> _What to work on_: Repeat the listing exactly. Any picture in it should be left out of the copy.
━━━━━━━━━━━━━━━━━━━━
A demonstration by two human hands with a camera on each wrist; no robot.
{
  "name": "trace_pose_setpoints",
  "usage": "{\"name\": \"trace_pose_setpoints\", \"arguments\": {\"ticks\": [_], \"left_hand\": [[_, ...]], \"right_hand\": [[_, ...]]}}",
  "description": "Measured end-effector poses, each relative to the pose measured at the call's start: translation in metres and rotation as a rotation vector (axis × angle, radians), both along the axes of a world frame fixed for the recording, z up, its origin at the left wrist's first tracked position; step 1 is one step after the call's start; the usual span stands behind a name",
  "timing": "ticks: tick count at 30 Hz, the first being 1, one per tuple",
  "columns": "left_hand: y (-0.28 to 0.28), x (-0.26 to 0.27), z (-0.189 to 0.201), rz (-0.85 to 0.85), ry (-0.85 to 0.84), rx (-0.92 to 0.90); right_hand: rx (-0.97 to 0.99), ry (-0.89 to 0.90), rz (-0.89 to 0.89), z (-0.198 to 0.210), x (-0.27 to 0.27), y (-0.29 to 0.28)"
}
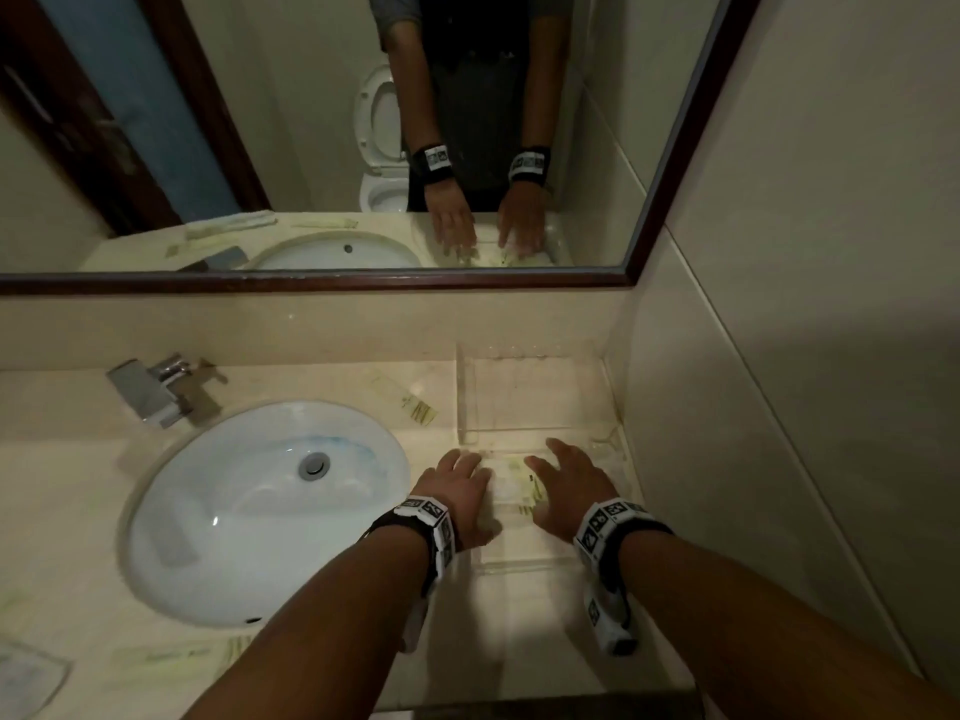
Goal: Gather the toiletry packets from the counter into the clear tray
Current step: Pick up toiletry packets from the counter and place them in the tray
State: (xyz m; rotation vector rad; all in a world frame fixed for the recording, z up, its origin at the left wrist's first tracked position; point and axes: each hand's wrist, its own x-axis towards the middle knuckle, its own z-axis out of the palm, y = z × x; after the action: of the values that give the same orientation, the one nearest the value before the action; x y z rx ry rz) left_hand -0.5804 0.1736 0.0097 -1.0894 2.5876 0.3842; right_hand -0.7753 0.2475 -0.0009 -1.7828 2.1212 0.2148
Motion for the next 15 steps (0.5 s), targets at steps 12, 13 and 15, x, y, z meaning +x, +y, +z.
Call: {"name": "trace_pose_setpoints", "arguments": {"ticks": [12,13,15], "left_hand": [[-0.024,0.120,0.034,0.244,0.000,-0.066],[-0.024,0.133,0.035,0.256,-0.004,-0.066],[-0.026,0.158,0.036,0.292,0.001,-0.064]], "right_hand": [[-0.027,0.004,0.141,0.043,0.097,-0.056],[-0.024,0.007,0.153,0.045,0.110,-0.058],[-0.027,0.015,0.172,0.049,0.135,-0.063]]}}
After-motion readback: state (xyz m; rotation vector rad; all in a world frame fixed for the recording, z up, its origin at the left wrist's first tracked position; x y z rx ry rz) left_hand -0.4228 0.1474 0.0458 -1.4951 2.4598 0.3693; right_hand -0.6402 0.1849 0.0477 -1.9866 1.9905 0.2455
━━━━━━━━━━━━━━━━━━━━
> _Result below_:
A demonstration by two human hands with a camera on each wrist; no robot.
{
  "name": "trace_pose_setpoints",
  "usage": "{\"name\": \"trace_pose_setpoints\", \"arguments\": {\"ticks\": [_], \"left_hand\": [[_, ...]], \"right_hand\": [[_, ...]]}}",
  "description": "Measured end-effector poses, each relative to the pose measured at the call's start: translation in metres and rotation as a rotation vector (axis × angle, radians), both along the axes of a world frame fixed for the recording, z up, its origin at the left wrist's first tracked position; step 1 is one step after the call's start; the usual span stands behind a name",
  "timing": "ticks: tick count at 30 Hz, the first being 1, one per tuple",
  "columns": "left_hand: y (-0.28 to 0.28), x (-0.26 to 0.27), z (-0.189 to 0.201), rz (-0.85 to 0.85), ry (-0.85 to 0.84), rx (-0.92 to 0.90); right_hand: rx (-0.97 to 0.99), ry (-0.89 to 0.90), rz (-0.89 to 0.89), z (-0.198 to 0.210), x (-0.27 to 0.27), y (-0.29 to 0.28)"
}
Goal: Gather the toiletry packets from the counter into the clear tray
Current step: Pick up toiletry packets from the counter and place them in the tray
State: (xyz m; rotation vector rad; all in a world frame fixed for the recording, z up, its origin at the left wrist's first tracked position; point and axes: each hand's wrist, its own x-axis towards the middle knuckle, its own z-axis out of the palm, y = z × x; after the action: of the values that give the same orientation, the one nearest the value before the action; x y z rx ry rz) left_hand -0.5804 0.1736 0.0097 -1.0894 2.5876 0.3842; right_hand -0.7753 0.2475 -0.0009 -1.7828 2.1212 0.2148
Motion for the next 15 steps (0.5 s), targets at steps 12, 13 and 15, x, y, z meaning +x, +y, +z.
Call: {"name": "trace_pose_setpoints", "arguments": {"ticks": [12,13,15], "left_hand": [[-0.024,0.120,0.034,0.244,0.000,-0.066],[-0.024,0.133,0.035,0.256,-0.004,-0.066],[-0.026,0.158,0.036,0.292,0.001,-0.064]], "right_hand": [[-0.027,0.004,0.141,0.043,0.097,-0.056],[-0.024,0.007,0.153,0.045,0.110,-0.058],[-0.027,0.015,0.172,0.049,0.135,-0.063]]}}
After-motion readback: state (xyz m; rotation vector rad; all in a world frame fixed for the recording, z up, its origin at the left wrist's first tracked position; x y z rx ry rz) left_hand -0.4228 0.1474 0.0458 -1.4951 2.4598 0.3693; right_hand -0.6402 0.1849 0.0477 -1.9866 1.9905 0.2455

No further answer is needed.